Displacement mapping adds on to bump mapping in that we modify the vertex' position by the recomputed normal. The new position is given by:\begin{equation*} p^{\prime} = p + n \cdot h(u, v) \cdot k_{h} \end{equation*}In the following simulation, I used the fourth texture from the given texture folder
Here is an adjustment of the coarseness of the sphere mesh:
For the sphere mesh on the right with more points, the indentation on the sphere at certain squares is more visible, and we can see this when looking at the silhouette of the sphere. With the more coarse mesh, the indentation is lost and the surface is less detailed. Hover over the images to zoom-in.
I would say that bump mapping is more effective than displacement mapping for applying texture, because the vertex positions are not very consistent with the height map. In the displacement image, the silhouette of the object contains a straight edges compared to that of the rounded one in the bump mapping.

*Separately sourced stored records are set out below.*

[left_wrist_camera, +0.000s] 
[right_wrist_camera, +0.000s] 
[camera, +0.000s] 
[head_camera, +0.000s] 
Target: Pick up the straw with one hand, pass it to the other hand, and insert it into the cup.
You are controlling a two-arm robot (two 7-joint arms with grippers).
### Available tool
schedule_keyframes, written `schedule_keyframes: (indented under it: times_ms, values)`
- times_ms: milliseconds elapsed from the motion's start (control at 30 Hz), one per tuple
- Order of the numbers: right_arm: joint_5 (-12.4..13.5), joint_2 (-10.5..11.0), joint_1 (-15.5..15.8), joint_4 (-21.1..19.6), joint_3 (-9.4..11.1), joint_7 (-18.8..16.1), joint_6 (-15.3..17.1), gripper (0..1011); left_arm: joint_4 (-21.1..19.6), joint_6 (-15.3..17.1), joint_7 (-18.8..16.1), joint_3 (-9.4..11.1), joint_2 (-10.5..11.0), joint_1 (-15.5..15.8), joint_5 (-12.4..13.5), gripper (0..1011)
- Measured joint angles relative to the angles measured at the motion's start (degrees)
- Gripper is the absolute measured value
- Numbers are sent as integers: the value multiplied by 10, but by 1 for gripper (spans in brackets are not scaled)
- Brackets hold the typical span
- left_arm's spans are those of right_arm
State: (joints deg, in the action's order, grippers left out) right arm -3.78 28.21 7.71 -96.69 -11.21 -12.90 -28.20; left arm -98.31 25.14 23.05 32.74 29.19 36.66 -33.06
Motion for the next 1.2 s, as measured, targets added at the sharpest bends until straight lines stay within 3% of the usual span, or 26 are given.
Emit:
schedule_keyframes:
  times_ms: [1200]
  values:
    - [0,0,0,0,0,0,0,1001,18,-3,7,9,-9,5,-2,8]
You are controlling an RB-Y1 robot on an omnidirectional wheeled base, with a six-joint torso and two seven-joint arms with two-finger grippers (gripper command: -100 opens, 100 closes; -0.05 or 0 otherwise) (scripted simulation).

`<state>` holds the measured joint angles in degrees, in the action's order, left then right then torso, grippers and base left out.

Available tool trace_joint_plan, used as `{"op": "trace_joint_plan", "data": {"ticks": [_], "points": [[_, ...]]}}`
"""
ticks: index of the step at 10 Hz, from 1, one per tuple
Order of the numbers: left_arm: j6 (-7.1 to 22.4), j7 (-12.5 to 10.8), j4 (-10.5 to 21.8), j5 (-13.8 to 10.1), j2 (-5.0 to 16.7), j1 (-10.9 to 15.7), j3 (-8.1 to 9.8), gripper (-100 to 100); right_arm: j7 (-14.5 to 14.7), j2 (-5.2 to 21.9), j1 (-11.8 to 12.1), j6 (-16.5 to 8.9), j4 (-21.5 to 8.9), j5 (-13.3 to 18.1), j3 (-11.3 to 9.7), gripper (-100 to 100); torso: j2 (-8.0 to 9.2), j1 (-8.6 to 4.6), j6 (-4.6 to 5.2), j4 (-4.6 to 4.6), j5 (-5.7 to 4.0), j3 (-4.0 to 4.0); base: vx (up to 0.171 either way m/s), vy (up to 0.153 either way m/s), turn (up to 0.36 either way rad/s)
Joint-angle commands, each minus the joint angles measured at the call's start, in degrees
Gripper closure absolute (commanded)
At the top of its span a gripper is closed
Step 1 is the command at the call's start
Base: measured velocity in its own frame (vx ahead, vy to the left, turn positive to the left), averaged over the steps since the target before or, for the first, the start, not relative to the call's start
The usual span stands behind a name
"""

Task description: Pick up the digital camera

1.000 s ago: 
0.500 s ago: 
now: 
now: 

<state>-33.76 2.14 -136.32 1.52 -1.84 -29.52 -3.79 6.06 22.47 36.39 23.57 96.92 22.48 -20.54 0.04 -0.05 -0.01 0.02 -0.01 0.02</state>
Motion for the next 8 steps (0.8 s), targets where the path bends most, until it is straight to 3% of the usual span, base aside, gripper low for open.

The mirror shader uses a cube map to get the color that is reflected on the surface from the environment. The ray is cast from the camera, and to get the incident ray, we first compute the projection vector of the camera ray \(r_c\) onto the vertex normal \(\vec{n}\) and add it scaled by a factor of 2 to our camera ray:\begin{equation*} w_o = 2\cdot \text{proj}_{r_{c}}(\vec{n}) + r_{c} \end{equation*} Then we can sample the cube map given the direction vector to get the color of the vertex.